Represents a function with diffusion properties useful in cryptography

An MDS matrix (maximum distance separable) is a matrix representing a function with certain diffusion properties that have useful applications in cryptography. Technically, an $m \times n$ matrix $A$ over a finite field $K$ is an MDS matrix if it is the transformation matrix of a linear transformation $f(x) = Ax$ from $K^n$ to $K^m$ such that no two different $(m + n)$-tuples of the form $(x, f(x))$ coincide in $n$ or more components.
Equivalently, the set of all $(m + n)$-tuples $(x, f(x))$ is an MDS code, i.e., a linear code that reaches the Singleton bound.

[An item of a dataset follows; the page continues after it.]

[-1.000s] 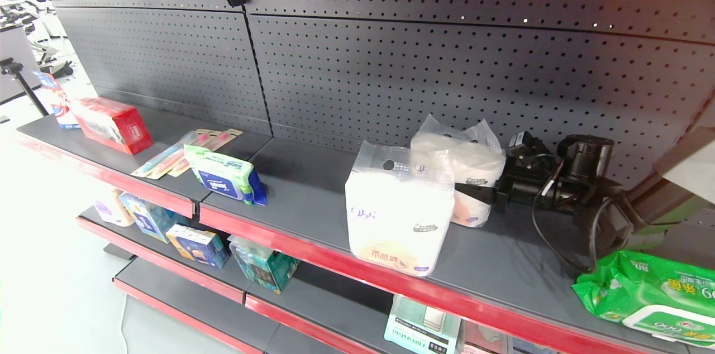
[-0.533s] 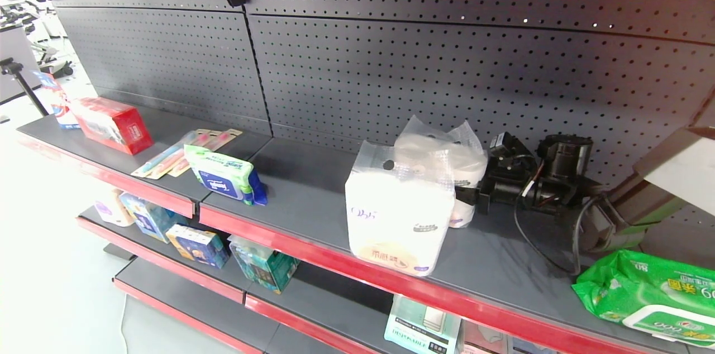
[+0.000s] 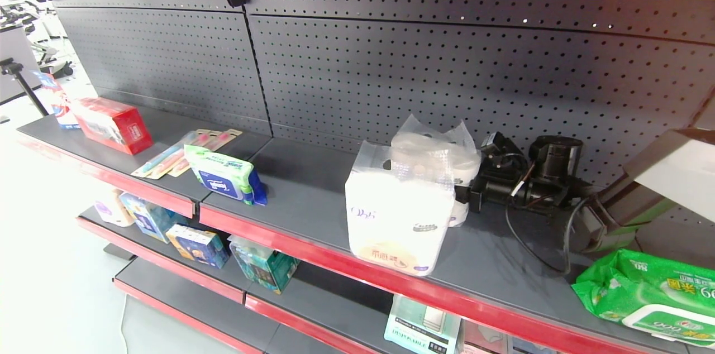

Let $$\tilde A = \begin{pmatrix} \mathrm{I}_n \\ \hline \mathrm{A} \end{pmatrix}$$ be the matrix obtained by joining the identity matrix $\mathrm{I}_n$ to $A$. Then a necessary and sufficient condition for a matrix $A$ to be MDS is that every possible $n \times n$ submatrix obtained by removing $m$ rows from $\tilde A$ is non-singular. This is also equivalent to the following: all the sub-determinants of the matrix $A$ are non-zero. Then a binary matrix $A$ (namely over the field with two elements) is never MDS unless it has only one row or only one column with all components $1$.

Reed–Solomon codes have the MDS property and are frequently used to obtain the MDS matrices used in cryptographic algorithms.

Serge Vaudenay suggested using MDS matrices in cryptographic primitives to produce what he called multipermutations, not-necessarily linear functions with this same property. These functions have what he called perfect diffusion: changing $t$ of the inputs changes at least $m - t + 1$ of the outputs. He showed how to exploit imperfect diffusion to cryptanalyze functions that are not multipermutations.

MDS matrices are used for diffusion in such block ciphers as AES, SHARK, Square, Twofish, Anubis, KHAZAD, Manta, Hierocrypt, Kalyna, Camellia and HADESMiMC, and in the stream cipher MUGI and the cryptographic hash function Whirlpool, Poseidon.